Action item:
Restate all of the data precisely, omitting nothing.

Material provided:
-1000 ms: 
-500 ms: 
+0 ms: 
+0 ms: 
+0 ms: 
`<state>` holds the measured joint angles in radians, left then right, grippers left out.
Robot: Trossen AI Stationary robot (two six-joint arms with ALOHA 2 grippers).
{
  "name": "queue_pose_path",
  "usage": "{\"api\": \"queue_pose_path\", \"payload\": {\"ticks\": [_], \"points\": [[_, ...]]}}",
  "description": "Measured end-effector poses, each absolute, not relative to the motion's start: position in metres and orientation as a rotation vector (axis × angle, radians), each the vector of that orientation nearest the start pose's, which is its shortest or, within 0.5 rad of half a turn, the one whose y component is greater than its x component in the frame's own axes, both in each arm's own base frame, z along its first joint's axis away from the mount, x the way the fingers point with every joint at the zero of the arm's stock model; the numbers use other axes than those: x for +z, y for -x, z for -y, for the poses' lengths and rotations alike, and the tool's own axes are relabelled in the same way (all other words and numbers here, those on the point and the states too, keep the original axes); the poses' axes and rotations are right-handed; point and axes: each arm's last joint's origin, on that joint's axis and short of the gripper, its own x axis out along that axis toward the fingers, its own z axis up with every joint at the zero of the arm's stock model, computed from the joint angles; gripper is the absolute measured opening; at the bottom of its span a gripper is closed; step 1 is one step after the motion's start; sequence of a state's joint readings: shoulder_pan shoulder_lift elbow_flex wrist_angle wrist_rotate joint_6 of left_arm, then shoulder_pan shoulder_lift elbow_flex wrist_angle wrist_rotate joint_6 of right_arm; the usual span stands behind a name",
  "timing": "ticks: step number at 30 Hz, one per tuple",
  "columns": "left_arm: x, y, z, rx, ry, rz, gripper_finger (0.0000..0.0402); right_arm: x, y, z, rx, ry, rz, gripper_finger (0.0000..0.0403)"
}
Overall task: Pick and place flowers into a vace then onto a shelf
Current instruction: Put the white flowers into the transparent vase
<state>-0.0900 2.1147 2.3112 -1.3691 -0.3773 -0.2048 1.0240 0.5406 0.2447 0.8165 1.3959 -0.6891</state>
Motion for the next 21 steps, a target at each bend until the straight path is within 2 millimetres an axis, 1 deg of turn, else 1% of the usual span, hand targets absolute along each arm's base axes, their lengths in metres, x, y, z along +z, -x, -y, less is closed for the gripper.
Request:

Response area:
-1000 ms: 
-500 ms: 
+0 ms: 
+0 ms: 
+0 ms: 
`<state>` holds the measured joint angles in radians, left then right, grippers left out.
Robot: Trossen AI Stationary robot (two six-joint arms with ALOHA 2 grippers).
{
  "name": "queue_pose_path",
  "usage": "{\"api\": \"queue_pose_path\", \"payload\": {\"ticks\": [_], \"points\": [[_, ...]]}}",
  "description": "Measured end-effector poses, each absolute, not relative to the motion's start: position in metres and orientation as a rotation vector (axis × angle, radians), each the vector of that orientation nearest the start pose's, which is its shortest or, within 0.5 rad of half a turn, the one whose y component is greater than its x component in the frame's own axes, both in each arm's own base frame, z along its first joint's axis away from the mount, x the way the fingers point with every joint at the zero of the arm's stock model; the numbers use other axes than those: x for +z, y for -x, z for -y, for the poses' lengths and rotations alike, and the tool's own axes are relabelled in the same way (all other words and numbers here, those on the point and the states too, keep the original axes); the poses' axes and rotations are right-handed; point and axes: each arm's last joint's origin, on that joint's axis and short of the gripper, its own x axis out along that axis toward the fingers, its own z axis up with every joint at the zero of the arm's stock model, computed from the joint angles; gripper is the absolute measured opening; at the bottom of its span a gripper is closed; step 1 is one step after the motion's start; sequence of a state's joint readings: shoulder_pan shoulder_lift elbow_flex wrist_angle wrist_rotate joint_6 of left_arm, then shoulder_pan shoulder_lift elbow_flex wrist_angle wrist_rotate joint_6 of right_arm; the usual span stands behind a name",
  "timing": "ticks: step number at 30 Hz, one per tuple",
  "columns": "left_arm: x, y, z, rx, ry, rz, gripper_finger (0.0000..0.0402); right_arm: x, y, z, rx, ry, rz, gripper_finger (0.0000..0.0403)"
}
Overall task: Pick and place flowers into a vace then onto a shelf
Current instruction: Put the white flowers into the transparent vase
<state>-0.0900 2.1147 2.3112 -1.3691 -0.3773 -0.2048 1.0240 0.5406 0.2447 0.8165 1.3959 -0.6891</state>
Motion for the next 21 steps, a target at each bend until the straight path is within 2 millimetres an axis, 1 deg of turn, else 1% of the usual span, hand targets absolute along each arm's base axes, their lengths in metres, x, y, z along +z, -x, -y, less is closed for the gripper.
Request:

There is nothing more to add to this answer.